WORK TO BE COMPLETED: Sort through the data and copy the lines holding the word "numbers".

SOURCE MATERIAL:
= Beginning of Section =
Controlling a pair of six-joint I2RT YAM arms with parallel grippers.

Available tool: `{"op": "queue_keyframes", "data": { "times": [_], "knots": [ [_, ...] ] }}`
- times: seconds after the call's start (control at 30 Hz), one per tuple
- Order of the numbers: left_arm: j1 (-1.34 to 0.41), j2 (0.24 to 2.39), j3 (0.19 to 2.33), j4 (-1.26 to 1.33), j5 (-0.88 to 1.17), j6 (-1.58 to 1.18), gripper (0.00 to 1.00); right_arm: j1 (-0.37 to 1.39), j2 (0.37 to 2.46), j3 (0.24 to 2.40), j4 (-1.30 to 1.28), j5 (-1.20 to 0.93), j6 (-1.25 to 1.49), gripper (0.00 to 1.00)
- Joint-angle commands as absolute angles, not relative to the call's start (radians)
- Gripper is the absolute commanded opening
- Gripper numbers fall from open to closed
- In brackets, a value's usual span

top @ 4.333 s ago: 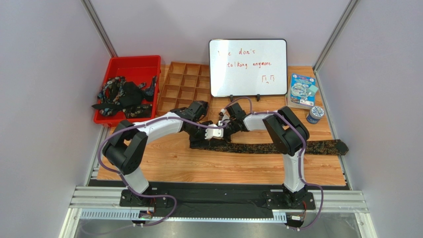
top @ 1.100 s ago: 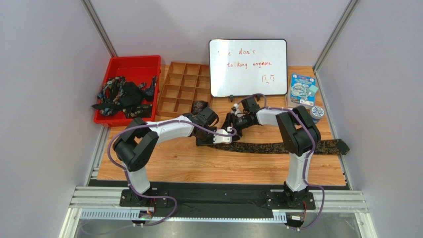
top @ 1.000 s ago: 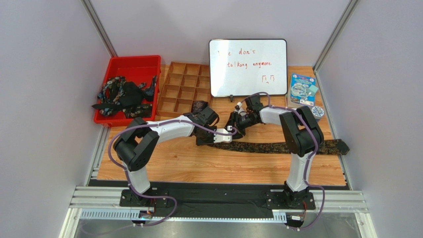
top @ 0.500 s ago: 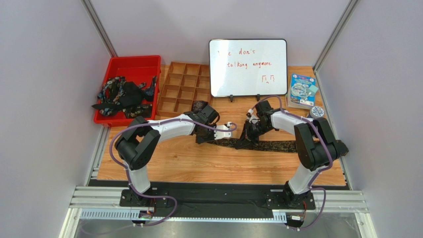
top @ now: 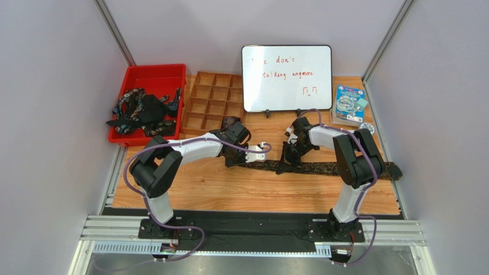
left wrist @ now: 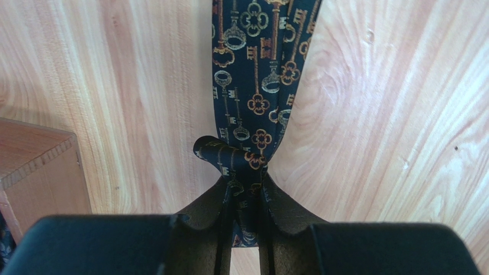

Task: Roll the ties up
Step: Roll the tie at the center of the board.

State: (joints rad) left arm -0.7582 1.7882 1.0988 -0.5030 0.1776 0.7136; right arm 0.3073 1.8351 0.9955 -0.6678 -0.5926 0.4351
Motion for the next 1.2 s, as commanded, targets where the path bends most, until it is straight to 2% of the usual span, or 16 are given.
{"op": "queue_keyframes", "data": {
  "times": [0.0,0.1,0.27,0.67,0.97,1.17],
  "knots": [
    [-0.756,1.758,1.051,-0.537,0.224,0.785,0.22,0.311,1.792,1.017,-0.624,-0.58,0.336,0.01],
    [-0.756,1.756,1.046,-0.535,0.229,0.795,0.23,0.31,1.704,1.038,-0.647,-0.647,0.276,0.06],
    [-0.756,1.759,1.049,-0.528,0.238,0.795,0.23,0.313,1.652,1.083,-0.598,-0.687,0.331,0.08],
    [-0.755,1.767,1.054,-0.525,0.23,0.784,0.23,0.341,1.888,1.219,-0.598,-0.558,0.333,0.08],
    [-0.756,1.773,1.063,-0.523,0.233,0.769,0.23,0.367,1.91,1.218,-0.687,-0.58,0.282,0.07],
    [-0.756,1.773,1.062,-0.523,0.232,0.759,0.23,0.362,1.917,1.235,-0.643,-0.535,0.278,0.08]
  ]
}}
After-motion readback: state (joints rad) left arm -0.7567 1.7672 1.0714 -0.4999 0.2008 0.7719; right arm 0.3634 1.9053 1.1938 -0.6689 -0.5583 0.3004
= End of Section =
SOLVED PROBLEM:
- Order of the numbers: left_arm: j1 (-1.34 to 0.41), j2 (0.24 to 2.39), j3 (0.19 to 2.33), j4 (-1.26 to 1.33), j5 (-0.88 to 1.17), j6 (-1.58 to 1.18), gripper (0.00 to 1.00); right_arm: j1 (-0.37 to 1.39), j2 (0.37 to 2.46), j3 (0.24 to 2.40), j4 (-1.30 to 1.28), j5 (-1.20 to 0.93), j6 (-1.25 to 1.49), gripper (0.00 to 1.00)
- Gripper numbers fall from open to closed

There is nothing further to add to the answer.